Recorded data
▬▬▬▬▬▬▬▬▬▬

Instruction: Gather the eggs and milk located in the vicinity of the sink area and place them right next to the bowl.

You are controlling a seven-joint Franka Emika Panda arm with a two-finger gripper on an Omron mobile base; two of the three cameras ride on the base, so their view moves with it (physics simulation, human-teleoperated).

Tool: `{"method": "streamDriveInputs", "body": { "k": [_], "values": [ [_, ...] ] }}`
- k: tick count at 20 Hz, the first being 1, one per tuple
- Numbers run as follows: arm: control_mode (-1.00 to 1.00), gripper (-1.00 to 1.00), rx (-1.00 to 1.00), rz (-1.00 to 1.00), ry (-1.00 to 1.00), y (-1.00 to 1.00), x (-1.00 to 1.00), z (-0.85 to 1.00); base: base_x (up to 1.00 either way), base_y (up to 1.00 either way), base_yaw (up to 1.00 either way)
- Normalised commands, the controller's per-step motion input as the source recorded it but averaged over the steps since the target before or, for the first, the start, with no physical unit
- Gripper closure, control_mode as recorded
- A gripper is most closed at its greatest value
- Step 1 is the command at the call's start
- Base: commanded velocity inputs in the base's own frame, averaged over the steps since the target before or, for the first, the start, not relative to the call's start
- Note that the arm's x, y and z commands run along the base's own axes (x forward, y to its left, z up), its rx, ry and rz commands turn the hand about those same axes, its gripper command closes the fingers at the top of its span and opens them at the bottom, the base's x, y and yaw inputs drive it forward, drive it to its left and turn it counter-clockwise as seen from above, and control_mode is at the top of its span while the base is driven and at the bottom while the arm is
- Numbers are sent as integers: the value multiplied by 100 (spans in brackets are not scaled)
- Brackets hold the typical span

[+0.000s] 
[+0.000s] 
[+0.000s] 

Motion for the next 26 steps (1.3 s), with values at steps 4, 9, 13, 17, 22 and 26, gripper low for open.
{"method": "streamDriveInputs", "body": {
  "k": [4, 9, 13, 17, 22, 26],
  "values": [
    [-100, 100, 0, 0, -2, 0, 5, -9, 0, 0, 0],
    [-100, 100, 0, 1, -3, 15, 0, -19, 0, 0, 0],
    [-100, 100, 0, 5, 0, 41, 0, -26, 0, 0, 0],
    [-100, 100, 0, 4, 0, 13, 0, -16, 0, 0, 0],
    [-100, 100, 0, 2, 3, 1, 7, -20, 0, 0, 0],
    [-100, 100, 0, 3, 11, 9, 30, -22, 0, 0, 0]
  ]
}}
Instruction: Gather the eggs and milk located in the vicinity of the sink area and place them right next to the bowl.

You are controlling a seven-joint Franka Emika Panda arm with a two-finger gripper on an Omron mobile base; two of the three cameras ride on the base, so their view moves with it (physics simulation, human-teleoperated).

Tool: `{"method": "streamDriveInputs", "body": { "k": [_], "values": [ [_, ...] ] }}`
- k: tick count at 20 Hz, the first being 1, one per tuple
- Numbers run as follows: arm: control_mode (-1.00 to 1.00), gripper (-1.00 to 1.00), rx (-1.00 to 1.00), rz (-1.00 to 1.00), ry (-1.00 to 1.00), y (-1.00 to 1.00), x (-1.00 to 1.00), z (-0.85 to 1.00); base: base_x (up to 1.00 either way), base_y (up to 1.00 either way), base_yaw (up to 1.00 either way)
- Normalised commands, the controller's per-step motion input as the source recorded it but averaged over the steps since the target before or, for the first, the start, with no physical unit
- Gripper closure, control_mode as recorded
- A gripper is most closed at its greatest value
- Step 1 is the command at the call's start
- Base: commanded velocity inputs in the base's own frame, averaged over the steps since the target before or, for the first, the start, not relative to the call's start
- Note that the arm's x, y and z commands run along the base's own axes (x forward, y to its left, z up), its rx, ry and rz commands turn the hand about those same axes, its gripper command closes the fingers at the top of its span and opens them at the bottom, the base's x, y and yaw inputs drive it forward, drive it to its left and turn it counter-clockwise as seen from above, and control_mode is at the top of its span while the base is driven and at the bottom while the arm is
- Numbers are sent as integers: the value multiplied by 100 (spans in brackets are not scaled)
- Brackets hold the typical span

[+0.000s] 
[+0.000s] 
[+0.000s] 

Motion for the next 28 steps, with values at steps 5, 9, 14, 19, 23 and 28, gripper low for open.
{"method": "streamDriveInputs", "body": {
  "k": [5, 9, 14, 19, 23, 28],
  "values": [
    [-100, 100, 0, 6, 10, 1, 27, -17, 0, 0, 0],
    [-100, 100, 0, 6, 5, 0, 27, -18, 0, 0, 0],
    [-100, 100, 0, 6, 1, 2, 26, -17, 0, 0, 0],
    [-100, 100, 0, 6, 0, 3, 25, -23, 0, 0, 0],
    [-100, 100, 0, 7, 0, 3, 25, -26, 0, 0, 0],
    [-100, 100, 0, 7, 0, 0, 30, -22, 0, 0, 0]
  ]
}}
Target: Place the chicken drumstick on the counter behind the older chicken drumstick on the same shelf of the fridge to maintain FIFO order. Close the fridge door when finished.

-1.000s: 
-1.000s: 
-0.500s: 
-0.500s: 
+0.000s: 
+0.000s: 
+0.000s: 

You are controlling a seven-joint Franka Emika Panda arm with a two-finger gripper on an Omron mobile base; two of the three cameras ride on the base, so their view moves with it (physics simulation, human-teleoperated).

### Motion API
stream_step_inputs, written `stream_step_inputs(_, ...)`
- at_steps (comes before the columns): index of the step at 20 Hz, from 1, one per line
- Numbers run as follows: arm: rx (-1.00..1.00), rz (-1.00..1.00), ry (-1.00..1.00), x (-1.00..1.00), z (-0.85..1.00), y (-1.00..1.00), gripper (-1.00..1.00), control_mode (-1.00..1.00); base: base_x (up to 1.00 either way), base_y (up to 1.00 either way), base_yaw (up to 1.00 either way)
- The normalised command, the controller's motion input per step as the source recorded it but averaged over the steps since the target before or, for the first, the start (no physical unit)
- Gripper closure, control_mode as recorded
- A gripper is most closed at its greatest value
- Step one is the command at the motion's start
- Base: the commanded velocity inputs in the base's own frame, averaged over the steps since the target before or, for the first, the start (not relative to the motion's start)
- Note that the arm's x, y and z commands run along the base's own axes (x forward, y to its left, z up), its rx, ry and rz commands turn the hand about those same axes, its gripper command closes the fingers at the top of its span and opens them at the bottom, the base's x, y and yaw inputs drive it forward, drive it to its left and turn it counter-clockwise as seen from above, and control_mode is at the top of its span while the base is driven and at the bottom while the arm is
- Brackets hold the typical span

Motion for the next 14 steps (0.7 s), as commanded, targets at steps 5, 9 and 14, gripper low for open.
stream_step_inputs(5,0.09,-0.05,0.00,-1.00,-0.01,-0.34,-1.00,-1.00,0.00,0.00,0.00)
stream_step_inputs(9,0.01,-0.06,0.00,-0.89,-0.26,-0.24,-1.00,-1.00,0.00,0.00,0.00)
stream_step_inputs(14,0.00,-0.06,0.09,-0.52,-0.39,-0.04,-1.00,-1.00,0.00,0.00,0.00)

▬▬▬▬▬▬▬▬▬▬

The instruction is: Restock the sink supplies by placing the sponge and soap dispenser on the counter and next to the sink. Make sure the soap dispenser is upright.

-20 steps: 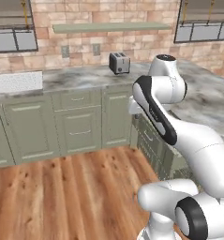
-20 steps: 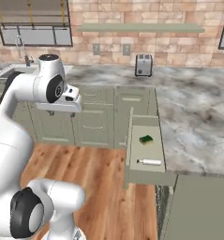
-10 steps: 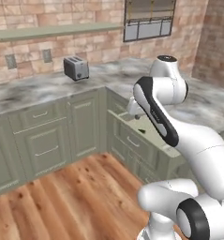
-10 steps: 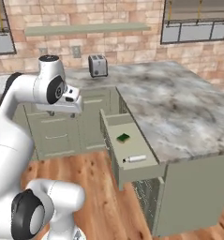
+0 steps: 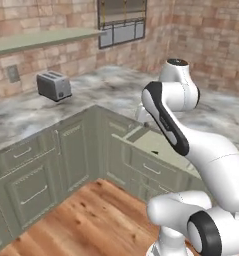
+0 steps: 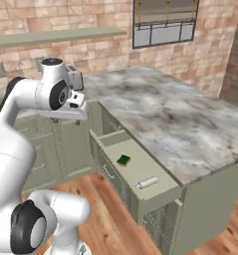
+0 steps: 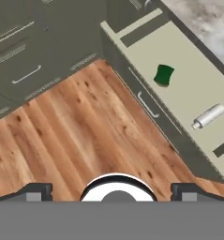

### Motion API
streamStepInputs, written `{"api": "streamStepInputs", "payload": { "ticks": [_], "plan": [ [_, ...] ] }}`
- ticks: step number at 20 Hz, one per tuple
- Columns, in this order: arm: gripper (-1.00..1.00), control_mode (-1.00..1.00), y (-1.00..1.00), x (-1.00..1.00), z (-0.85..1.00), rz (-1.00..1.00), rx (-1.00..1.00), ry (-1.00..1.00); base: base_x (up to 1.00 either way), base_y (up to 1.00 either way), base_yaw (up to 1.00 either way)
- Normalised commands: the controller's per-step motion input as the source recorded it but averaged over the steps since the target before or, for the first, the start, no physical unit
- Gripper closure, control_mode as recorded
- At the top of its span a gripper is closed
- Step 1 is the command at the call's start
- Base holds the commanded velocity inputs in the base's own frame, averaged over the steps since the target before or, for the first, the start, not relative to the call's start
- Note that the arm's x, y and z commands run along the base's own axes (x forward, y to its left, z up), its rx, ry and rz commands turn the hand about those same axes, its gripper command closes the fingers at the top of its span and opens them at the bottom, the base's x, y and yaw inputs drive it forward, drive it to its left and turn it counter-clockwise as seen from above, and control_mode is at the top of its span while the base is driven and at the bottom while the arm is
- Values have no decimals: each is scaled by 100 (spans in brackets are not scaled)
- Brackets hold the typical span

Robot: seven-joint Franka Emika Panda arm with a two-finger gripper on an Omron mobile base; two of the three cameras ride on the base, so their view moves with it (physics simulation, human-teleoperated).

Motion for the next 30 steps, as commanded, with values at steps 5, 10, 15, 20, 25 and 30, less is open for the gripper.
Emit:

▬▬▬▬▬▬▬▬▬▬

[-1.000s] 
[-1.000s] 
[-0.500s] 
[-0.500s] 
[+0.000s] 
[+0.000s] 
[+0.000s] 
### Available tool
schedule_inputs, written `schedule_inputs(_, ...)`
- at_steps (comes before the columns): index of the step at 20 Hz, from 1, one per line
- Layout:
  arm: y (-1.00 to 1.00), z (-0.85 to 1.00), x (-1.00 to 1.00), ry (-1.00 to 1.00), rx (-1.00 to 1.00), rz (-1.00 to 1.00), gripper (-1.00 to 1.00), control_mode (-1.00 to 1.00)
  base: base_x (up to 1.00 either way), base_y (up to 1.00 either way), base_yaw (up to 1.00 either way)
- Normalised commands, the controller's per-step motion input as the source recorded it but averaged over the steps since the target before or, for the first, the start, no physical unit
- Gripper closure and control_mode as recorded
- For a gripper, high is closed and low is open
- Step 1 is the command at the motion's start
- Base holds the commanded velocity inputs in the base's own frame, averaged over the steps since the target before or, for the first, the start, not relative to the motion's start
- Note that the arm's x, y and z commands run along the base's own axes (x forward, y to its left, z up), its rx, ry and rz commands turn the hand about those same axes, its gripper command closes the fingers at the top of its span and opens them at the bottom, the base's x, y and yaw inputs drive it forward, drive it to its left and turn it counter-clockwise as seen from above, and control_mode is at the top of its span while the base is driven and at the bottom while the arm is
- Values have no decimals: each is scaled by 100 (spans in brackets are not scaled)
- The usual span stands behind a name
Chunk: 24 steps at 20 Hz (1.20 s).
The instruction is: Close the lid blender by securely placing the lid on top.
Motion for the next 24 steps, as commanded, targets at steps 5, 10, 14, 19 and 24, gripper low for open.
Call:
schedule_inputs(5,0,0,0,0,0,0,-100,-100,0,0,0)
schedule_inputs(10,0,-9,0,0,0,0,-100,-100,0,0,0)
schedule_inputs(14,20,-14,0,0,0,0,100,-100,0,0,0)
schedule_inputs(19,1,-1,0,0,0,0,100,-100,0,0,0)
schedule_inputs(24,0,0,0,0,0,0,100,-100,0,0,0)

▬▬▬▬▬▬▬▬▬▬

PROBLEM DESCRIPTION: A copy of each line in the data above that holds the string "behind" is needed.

SOLUTION TO THIS PROBLEM:
Target: Place the chicken drumstick on the counter behind the older chicken drumstick on the same shelf of the fridge to maintain FIFO order. Close the fridge door when finished.
- The usual span stands behind a name

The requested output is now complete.